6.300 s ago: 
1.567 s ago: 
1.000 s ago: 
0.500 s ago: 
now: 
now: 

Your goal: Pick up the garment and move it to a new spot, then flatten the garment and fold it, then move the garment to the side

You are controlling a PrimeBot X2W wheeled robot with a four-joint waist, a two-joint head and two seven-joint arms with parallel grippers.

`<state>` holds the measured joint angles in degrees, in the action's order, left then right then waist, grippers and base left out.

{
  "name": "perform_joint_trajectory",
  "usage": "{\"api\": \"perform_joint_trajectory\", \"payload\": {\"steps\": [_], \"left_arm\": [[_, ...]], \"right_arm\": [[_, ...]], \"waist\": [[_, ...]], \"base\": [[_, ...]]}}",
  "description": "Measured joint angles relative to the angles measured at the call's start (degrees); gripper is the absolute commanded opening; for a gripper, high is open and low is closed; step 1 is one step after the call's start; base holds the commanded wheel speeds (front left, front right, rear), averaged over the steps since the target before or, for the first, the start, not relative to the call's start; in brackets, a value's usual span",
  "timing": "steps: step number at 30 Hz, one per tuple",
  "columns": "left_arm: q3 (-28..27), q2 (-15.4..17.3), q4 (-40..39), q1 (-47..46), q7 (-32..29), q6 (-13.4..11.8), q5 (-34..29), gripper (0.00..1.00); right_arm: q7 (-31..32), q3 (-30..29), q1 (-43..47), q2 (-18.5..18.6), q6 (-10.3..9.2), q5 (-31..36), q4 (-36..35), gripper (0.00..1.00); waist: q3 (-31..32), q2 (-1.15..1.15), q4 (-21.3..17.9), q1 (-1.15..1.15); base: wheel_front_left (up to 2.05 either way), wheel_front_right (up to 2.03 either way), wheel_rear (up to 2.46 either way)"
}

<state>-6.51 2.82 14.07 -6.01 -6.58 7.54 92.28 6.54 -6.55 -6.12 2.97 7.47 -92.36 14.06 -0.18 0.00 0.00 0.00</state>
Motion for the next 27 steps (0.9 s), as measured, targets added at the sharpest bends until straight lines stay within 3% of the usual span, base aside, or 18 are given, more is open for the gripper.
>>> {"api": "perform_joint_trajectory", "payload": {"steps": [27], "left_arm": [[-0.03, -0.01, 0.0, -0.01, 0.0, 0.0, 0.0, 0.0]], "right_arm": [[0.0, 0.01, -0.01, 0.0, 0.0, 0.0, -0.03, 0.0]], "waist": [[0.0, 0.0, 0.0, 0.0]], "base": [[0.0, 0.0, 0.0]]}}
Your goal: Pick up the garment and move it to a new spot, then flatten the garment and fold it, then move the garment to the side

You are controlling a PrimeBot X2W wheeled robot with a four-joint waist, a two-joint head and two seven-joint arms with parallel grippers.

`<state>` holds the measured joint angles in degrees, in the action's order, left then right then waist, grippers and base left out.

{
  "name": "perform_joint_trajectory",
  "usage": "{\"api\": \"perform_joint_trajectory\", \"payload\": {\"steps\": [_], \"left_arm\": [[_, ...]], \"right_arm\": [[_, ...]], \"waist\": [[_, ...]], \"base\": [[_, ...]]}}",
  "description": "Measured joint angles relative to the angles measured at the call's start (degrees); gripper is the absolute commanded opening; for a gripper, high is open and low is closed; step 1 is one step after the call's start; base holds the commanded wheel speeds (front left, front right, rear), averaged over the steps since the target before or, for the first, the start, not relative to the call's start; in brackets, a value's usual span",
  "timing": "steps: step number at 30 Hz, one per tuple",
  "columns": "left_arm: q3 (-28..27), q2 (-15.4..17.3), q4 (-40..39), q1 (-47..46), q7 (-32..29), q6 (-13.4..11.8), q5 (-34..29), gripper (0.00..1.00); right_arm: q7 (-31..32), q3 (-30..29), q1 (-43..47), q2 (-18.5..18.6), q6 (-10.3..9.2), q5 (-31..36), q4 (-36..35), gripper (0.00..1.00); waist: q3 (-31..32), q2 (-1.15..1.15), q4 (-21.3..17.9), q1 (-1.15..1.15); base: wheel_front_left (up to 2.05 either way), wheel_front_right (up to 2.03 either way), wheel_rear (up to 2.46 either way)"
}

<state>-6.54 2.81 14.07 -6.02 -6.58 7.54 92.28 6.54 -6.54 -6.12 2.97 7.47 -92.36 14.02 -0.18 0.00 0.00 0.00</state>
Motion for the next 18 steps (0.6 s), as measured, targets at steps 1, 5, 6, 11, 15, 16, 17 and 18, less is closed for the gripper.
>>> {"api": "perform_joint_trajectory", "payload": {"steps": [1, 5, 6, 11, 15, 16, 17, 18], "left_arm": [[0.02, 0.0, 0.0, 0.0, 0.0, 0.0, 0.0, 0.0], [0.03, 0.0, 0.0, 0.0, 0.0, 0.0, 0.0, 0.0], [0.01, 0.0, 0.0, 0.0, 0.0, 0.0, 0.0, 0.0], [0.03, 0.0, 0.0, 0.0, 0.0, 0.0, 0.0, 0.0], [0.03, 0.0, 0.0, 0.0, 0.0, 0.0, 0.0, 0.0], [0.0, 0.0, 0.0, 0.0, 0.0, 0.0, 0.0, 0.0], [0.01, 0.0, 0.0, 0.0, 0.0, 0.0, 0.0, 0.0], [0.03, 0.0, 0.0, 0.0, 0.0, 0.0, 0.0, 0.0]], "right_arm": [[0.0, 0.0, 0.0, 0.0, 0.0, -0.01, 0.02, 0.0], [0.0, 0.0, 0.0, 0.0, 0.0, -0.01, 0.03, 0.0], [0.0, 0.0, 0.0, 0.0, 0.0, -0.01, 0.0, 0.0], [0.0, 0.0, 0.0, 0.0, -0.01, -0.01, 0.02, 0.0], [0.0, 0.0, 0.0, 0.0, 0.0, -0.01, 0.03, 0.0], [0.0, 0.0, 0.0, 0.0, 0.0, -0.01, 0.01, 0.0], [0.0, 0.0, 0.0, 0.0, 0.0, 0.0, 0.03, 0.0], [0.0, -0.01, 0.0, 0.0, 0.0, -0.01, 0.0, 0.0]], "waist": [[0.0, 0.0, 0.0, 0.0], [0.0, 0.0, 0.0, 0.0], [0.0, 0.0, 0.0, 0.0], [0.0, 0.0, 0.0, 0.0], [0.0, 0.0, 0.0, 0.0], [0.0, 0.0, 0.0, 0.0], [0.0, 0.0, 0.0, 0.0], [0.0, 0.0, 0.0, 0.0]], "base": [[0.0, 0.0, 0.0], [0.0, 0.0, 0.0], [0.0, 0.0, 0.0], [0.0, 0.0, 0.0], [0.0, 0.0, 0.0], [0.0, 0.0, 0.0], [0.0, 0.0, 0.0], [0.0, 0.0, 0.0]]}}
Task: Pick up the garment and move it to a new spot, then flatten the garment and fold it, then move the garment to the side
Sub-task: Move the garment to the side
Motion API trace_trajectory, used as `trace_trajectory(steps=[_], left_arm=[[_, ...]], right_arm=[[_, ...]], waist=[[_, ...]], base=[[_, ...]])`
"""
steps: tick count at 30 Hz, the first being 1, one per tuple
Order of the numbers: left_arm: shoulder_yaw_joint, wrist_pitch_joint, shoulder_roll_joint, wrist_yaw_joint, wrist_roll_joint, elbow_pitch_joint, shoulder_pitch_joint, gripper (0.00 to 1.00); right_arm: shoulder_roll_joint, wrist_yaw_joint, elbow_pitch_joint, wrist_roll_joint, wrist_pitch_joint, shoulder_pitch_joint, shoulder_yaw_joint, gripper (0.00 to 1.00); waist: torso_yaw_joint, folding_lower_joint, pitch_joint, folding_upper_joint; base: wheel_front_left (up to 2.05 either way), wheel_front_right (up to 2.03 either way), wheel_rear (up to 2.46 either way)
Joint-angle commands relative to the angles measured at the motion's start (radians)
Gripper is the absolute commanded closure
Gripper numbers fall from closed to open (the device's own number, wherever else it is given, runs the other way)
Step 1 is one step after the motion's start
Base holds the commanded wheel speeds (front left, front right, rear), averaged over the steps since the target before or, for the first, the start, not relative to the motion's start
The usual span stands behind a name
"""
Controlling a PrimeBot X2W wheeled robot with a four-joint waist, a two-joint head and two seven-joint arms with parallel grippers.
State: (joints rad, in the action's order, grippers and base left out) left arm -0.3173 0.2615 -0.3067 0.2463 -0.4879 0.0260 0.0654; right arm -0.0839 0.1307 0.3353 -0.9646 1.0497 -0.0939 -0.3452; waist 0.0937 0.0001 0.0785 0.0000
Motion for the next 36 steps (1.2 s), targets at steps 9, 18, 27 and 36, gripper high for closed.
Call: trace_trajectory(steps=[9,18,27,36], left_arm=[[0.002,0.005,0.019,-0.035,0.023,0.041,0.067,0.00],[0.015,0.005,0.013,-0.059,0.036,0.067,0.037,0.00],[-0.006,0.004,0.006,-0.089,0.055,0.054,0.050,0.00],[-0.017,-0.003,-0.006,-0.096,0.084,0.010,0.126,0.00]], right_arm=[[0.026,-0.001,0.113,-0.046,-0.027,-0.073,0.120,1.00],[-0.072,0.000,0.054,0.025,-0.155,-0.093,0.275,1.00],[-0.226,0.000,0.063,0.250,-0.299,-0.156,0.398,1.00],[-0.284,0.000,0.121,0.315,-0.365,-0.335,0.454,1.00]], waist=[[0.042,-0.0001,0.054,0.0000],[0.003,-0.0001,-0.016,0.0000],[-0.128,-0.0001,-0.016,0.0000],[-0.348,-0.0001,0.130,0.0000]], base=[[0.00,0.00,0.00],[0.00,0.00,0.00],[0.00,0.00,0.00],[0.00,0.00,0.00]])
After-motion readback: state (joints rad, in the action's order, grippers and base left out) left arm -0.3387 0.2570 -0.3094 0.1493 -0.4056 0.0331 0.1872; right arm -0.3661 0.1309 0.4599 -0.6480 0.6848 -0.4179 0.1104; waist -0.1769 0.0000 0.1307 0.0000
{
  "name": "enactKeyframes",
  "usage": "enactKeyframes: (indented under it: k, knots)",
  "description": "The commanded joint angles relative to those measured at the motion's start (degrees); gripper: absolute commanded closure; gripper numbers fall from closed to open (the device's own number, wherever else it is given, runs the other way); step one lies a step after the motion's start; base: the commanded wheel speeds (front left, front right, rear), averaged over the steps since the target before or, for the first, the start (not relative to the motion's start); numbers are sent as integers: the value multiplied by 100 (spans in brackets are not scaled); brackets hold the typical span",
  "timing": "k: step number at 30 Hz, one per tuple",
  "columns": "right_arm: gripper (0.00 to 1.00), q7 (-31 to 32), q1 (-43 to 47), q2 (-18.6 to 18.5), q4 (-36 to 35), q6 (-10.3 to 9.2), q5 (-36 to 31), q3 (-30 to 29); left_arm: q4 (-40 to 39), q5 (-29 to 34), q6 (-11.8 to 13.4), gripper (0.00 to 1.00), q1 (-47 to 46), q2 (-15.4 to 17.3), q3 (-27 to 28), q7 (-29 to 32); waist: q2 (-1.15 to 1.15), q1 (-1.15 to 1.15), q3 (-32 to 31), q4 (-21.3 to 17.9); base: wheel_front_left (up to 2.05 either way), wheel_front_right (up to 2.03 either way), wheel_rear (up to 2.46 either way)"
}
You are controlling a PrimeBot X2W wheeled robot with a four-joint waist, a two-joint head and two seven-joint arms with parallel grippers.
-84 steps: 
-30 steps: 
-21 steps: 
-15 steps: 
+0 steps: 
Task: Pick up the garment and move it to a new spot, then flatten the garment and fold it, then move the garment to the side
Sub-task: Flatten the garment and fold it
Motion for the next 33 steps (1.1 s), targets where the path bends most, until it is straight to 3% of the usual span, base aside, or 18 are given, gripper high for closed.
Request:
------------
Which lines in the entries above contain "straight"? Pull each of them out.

COMPLETED TASK —
Motion for the next 27 steps (0.9 s), as measured, targets added at the sharpest bends until straight lines stay within 3% of the usual span, base aside, or 18 are given, more is open for the gripper.
Motion for the next 33 steps (1.1 s), targets where the path bends most, until it is straight to 3% of the usual span, base aside, or 18 are given, gripper high for closed.

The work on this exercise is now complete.